• [Instructions for the task]: Your answer must be the full set of records, copied exactly, with no pictures in it.

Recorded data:

------------------------------

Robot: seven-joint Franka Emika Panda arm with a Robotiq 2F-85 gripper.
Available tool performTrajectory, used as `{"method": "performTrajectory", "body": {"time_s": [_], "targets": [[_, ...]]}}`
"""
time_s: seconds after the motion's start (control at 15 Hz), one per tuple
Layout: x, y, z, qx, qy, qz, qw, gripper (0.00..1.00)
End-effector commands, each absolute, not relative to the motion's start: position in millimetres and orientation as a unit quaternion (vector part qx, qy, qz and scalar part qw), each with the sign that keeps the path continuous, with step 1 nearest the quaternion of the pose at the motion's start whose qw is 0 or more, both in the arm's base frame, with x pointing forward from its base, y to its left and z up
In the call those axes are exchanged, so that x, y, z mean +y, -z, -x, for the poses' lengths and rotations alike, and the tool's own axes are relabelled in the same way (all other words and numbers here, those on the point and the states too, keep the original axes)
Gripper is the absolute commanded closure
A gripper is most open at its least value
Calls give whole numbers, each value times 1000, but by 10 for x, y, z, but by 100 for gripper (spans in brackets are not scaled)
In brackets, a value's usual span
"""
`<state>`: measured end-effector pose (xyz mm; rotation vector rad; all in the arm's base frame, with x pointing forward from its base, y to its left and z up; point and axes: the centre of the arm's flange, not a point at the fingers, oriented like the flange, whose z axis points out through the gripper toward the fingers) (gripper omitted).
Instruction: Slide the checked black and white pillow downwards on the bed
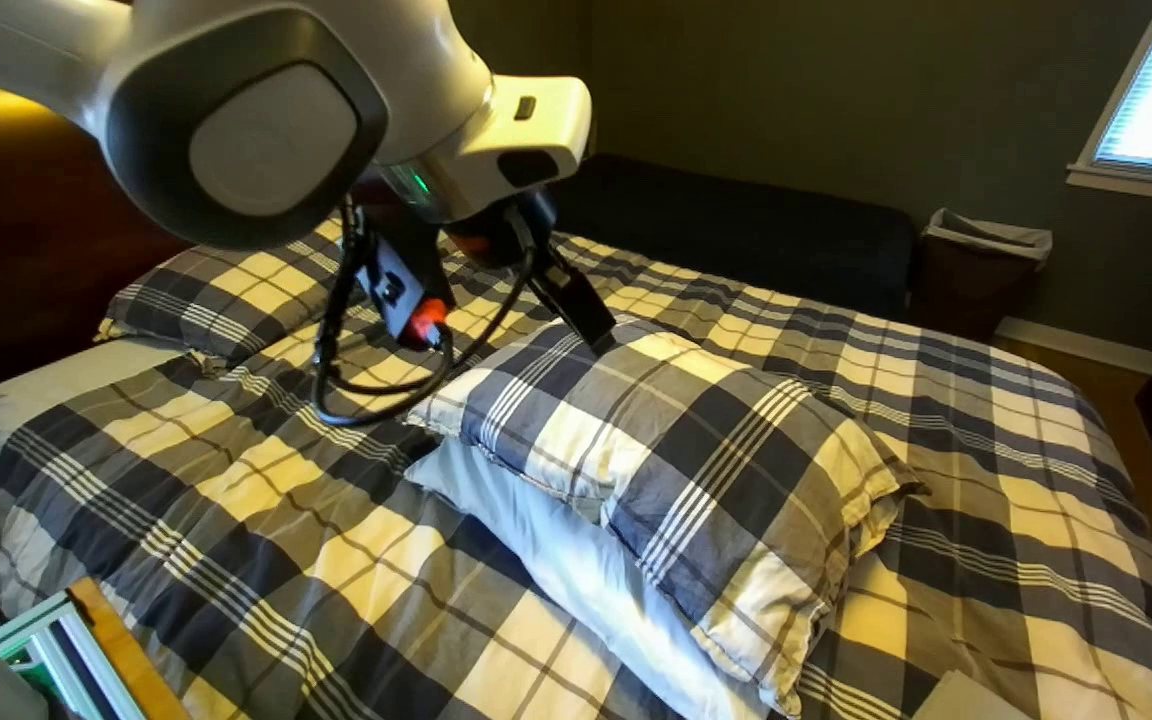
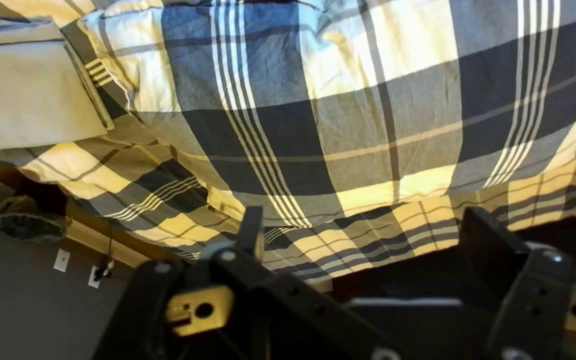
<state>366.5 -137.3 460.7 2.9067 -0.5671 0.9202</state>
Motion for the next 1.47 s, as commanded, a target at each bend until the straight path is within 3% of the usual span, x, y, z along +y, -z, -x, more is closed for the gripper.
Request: {"method": "performTrajectory", "body": {"time_s": [0.0, 0.87, 1.4], "targets": [[-1413, -4578, -3671, -183, -296, -937, 19, 0], [-1391, -4596, -3668, -179, -306, -934, 45, 0], [-1386, -3782, -4020, -87, -253, -963, -11, 0]]}}
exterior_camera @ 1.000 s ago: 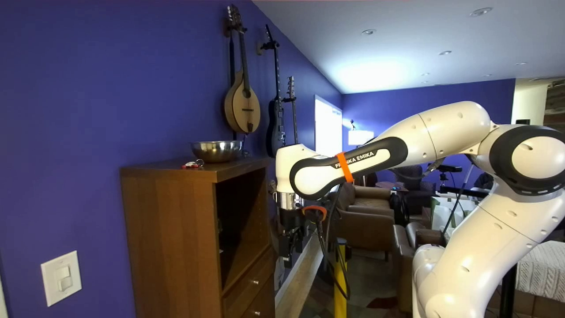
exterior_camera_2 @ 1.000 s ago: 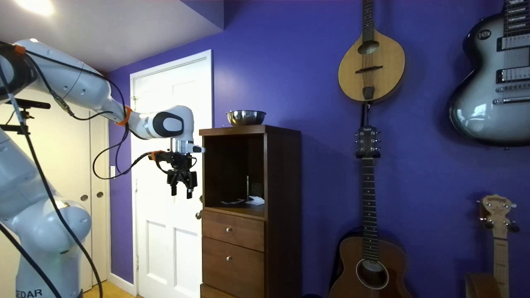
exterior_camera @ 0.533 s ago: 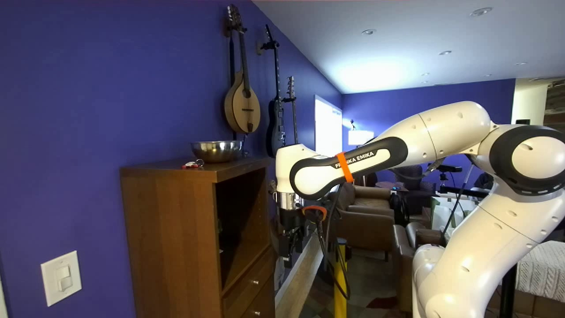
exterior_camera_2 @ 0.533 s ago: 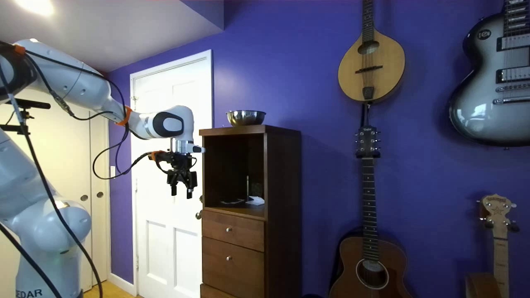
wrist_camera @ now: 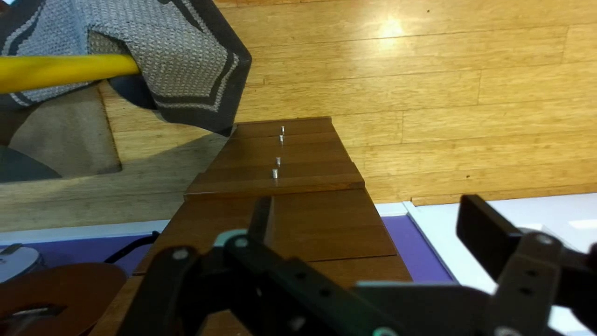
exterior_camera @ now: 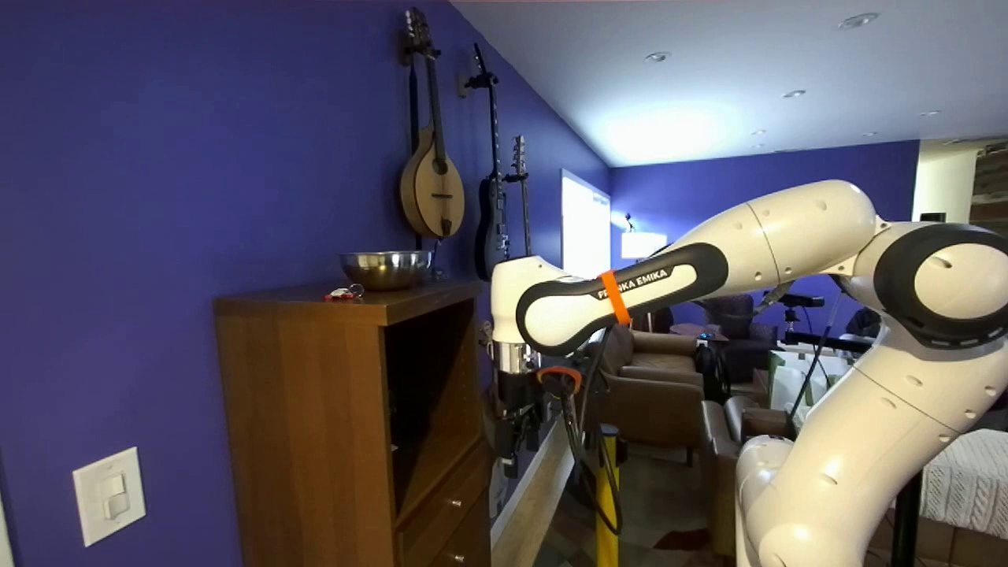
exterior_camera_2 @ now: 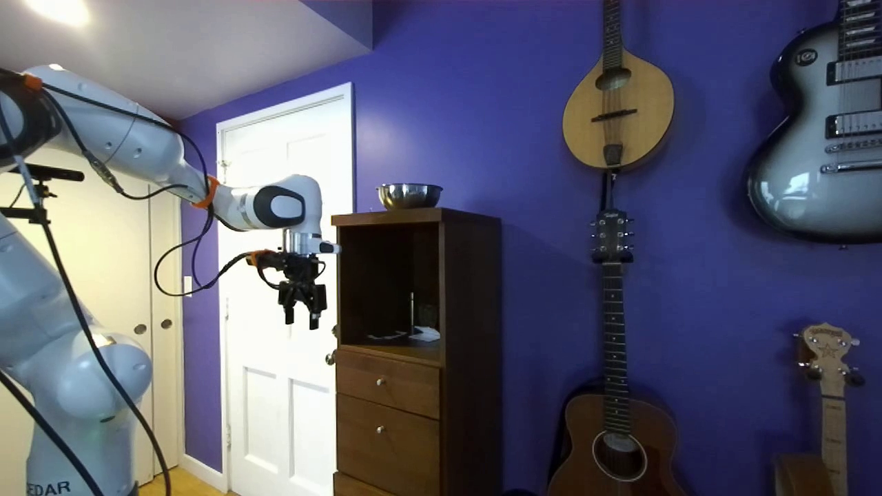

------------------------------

• [Your solution]:
Robot: seven-joint Franka Emika Panda arm with a Robotiq 2F-85 gripper.
Available tool performTrajectory, used as `{"method": "performTrajectory", "body": {"time_s": [_], "targets": [[_, ...]]}}`
"""
time_s: seconds after the motion's start (control at 15 Hz), one per tuple
Layout: x, y, z, qx, qy, qz, qw, gripper (0.00..1.00)
End-effector commands, each absolute, not relative to the motion's start: position in millimetres and orientation as a unit quaternion (vector part qx, qy, qz and scalar part qw), each with the sign that keeps the path continuous, with step 1 nearest the quaternion of the pose at the motion's start whose qw is 0 or more, both in the arm's base frame, with x pointing forward from its base, y to its left and z up
In the call those axes are exchanged, so that x, y, z mean +y, -z, -x, for the poses' lengths and rotations alike, and the tool's own axes are relabelled in the same way (all other words and numbers here, those on the point and the states too, keep the original axes)
Gripper is the absolute commanded closure
A gripper is most open at its least value
Calls give whole numbers, each value times 1000, but by 10 for x, y, z, but by 100 for gripper (spans in brackets are not scaled)
In brackets, a value's usual span
"""
`<state>`: measured end-effector pose (xyz mm; rotation vector rad; all in the arm's base frame, with x pointing forward from its base, y to its left and z up; point and axes: the centre of the arm's flange, not a point at the fingers, oriented like the flange, whose z axis points out through the gripper toward the fingers) (gripper omitted).
Instruction: Slide the checked black and white pillow downwards on the bed
<state>366.5 -137.3 460.7 2.9067 -0.5671 0.9202</state>
Motion for the next 1.47 s, as commanded, a target at each bend until the straight path is within 3% of the usual span, x, y, z along +y, -z, -x, more is closed for the gripper.
Request: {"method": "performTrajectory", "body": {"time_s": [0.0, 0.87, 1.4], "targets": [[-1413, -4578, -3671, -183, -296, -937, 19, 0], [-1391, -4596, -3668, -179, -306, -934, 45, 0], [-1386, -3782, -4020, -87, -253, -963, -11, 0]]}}
exterior_camera @ 1.000 s ago: 
exterior_camera_2 @ 1.000 s ago: 
exterior_camera @ 0.533 s ago: 
exterior_camera_2 @ 0.533 s ago: 
wrist_camera @ now: 
exterior_camera @ now: 
exterior_camera_2 @ now: 

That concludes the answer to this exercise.